**Problem requirements:** Only lines containing "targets" belong in the answer, each copied from the entries below.

**Study material:**
____

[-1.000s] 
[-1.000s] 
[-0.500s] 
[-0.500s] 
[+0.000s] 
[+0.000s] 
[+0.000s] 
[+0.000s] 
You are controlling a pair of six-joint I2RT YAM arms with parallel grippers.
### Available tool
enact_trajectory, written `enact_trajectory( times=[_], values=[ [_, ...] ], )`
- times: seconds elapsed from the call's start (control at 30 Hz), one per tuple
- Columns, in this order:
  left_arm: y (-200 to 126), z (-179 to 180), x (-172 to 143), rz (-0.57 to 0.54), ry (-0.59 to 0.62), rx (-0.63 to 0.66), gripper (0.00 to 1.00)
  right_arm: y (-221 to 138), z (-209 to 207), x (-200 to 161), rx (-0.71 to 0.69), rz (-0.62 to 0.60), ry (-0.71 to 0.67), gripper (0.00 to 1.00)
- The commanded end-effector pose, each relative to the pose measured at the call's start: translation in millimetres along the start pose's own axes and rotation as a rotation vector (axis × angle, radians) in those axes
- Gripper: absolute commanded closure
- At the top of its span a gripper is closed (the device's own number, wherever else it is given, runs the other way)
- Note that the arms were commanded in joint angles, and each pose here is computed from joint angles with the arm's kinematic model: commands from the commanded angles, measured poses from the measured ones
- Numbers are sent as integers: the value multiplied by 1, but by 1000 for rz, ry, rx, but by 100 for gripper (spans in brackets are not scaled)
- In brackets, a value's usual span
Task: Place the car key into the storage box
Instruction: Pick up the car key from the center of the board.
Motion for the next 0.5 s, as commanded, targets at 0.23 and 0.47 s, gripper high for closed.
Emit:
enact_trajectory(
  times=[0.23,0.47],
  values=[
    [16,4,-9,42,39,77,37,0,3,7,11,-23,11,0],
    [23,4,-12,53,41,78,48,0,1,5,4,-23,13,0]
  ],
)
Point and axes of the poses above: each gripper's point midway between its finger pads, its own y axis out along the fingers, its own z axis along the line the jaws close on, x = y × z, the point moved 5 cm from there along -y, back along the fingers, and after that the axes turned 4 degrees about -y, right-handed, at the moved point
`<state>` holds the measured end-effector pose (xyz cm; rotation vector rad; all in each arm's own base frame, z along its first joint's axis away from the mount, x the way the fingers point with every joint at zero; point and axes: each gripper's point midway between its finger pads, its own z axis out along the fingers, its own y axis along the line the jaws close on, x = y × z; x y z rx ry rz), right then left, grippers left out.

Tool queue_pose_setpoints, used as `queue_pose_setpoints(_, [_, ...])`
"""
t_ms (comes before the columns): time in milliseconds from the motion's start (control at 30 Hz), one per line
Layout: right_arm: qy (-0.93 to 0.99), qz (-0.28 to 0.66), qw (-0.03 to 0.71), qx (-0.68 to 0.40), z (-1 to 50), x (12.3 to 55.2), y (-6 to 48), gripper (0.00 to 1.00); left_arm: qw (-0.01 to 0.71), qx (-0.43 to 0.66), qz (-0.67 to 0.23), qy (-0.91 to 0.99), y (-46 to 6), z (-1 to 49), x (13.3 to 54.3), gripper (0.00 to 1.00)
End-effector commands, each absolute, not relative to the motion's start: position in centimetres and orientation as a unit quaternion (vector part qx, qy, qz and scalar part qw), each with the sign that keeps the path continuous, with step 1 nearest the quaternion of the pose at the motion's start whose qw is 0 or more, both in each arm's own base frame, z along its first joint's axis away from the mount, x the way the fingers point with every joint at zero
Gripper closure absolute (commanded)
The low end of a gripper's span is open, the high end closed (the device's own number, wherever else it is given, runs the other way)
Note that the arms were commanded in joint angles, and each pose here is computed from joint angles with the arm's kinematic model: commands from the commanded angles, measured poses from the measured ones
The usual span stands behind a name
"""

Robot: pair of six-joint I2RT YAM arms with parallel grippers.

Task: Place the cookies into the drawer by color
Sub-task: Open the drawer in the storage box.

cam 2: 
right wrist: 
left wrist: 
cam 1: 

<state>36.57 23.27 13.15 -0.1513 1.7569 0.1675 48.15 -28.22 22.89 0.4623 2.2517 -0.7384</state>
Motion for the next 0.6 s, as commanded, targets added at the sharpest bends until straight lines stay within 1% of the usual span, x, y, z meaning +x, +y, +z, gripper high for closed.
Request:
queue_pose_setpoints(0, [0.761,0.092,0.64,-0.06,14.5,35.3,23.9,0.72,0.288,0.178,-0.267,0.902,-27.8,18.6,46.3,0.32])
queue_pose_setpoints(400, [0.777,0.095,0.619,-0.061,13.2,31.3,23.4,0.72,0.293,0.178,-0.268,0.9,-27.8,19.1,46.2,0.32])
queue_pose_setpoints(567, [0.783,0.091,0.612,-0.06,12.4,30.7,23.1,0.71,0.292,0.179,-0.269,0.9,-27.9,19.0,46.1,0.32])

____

**Solution to the exercise:**
Motion for the next 0.5 s, as commanded, targets at 0.23 and 0.47 s, gripper high for closed.
Motion for the next 0.6 s, as commanded, targets added at the sharpest bends until straight lines stay within 1% of the usual span, x, y, z meaning +x, +y, +z, gripper high for closed.

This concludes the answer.